§ WHAT TO PRODUCE: All lines in the entries below that hold "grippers" make up the answer.

§ DATA SECTION:

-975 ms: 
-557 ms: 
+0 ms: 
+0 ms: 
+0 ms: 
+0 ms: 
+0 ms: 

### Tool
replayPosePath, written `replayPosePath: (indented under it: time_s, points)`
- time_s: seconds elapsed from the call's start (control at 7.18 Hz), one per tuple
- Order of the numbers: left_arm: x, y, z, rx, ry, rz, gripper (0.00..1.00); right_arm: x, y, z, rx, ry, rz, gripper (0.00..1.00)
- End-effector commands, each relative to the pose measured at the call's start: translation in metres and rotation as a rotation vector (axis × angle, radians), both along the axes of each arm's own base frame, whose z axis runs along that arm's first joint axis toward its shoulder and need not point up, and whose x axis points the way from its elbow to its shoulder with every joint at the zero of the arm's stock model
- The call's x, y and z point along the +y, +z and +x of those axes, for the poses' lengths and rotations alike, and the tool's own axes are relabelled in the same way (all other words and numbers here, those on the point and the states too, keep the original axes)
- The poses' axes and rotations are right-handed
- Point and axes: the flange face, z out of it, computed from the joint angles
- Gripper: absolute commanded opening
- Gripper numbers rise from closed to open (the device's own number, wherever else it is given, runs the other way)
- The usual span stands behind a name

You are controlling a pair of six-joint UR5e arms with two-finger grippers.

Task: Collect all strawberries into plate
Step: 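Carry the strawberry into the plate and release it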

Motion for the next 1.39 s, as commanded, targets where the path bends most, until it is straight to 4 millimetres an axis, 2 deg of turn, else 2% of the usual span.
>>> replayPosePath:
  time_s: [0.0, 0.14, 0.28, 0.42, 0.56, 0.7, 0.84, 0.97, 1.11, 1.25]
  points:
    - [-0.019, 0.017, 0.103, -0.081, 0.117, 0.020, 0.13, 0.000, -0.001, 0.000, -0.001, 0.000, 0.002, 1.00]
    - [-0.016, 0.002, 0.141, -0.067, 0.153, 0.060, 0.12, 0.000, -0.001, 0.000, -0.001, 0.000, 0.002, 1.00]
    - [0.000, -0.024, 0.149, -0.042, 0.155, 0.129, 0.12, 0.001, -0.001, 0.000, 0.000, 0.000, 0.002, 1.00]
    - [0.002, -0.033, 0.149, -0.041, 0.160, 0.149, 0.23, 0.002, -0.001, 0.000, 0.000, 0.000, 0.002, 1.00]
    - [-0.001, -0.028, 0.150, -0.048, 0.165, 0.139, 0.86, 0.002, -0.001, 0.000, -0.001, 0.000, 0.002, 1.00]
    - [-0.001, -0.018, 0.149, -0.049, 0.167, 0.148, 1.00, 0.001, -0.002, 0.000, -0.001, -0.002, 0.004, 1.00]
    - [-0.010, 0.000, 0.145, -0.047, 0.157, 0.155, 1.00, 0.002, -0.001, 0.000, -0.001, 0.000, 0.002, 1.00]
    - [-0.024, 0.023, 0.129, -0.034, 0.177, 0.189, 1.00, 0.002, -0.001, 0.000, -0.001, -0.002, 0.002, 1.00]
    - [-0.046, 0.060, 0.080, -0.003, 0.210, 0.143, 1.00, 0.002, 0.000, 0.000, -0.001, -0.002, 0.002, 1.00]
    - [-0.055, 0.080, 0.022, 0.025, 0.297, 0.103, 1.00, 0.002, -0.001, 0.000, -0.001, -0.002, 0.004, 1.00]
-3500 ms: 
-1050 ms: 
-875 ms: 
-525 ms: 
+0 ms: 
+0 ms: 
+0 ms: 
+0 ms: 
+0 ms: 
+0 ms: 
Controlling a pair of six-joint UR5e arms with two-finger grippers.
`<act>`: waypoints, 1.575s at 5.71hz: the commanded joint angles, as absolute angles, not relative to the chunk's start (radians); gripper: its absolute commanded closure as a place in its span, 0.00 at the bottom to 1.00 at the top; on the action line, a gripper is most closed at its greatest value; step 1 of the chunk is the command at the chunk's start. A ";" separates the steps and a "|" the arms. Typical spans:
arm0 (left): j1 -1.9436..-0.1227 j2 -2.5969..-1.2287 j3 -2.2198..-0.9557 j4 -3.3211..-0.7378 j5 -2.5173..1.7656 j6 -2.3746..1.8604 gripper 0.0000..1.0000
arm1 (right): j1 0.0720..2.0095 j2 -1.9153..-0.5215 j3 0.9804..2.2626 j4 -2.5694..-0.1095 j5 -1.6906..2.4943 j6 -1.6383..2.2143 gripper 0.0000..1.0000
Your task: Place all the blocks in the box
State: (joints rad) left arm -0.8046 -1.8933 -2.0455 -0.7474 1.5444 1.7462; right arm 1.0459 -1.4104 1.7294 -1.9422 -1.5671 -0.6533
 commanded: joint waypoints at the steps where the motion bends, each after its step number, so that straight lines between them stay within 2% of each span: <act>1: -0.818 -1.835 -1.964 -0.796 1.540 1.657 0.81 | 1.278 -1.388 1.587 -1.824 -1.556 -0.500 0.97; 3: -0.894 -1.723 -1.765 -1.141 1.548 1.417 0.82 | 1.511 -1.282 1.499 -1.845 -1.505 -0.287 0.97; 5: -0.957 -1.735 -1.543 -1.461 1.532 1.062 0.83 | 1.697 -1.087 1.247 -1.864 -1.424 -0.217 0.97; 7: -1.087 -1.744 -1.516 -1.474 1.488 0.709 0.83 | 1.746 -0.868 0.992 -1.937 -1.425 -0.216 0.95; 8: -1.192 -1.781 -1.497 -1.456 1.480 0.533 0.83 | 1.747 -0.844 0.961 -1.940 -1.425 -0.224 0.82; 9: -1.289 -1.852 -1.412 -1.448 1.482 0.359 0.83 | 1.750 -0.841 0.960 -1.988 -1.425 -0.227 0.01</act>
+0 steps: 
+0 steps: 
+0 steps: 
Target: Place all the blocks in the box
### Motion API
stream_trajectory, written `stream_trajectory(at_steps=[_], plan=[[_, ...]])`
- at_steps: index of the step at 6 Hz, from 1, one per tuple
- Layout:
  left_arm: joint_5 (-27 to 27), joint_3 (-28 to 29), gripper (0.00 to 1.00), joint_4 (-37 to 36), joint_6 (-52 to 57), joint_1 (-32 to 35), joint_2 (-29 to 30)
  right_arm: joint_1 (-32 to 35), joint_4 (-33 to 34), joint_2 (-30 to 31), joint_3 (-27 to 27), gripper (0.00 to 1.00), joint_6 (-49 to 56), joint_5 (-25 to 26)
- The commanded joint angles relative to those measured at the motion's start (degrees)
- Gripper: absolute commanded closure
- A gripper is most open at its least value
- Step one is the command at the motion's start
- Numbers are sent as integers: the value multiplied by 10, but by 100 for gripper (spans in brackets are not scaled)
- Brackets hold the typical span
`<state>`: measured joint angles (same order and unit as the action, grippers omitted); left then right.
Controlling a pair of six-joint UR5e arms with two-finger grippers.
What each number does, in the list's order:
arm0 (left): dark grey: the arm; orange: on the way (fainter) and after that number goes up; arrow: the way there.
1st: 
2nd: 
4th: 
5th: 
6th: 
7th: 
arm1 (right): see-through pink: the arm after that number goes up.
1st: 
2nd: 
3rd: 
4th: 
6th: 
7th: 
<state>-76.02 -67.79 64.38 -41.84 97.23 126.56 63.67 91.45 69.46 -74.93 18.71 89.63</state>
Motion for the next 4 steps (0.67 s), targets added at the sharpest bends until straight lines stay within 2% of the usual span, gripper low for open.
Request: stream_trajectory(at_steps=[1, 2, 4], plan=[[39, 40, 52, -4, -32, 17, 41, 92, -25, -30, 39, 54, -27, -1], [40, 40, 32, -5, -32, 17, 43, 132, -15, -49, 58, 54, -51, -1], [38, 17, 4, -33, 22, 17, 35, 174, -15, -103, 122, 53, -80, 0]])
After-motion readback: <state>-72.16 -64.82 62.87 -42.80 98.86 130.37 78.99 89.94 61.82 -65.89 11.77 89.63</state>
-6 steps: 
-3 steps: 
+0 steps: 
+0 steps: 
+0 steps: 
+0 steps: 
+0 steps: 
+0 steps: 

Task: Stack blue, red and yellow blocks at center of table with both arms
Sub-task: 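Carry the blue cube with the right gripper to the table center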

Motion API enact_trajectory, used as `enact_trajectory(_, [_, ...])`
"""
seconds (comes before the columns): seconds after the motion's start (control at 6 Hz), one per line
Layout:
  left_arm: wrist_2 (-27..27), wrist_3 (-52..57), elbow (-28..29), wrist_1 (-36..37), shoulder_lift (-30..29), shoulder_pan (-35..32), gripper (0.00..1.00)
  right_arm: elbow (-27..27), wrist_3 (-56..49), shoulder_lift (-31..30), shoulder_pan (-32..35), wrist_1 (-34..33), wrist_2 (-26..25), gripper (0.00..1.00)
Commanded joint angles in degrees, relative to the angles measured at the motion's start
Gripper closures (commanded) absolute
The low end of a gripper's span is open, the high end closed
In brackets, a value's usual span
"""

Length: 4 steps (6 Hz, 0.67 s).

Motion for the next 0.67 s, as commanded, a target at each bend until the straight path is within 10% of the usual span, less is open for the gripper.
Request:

§ EXERCISE RESPONSE:
You are controlling a pair of six-joint UR5e arms with two-finger grippers.
Controlling a pair of six-joint UR5e arms with two-finger grippers.
`<state>`: measured joint angles (same order and unit as the action, grippers omitted); left then right.
Controlling a pair of six-joint UR5e arms with two-finger grippers.

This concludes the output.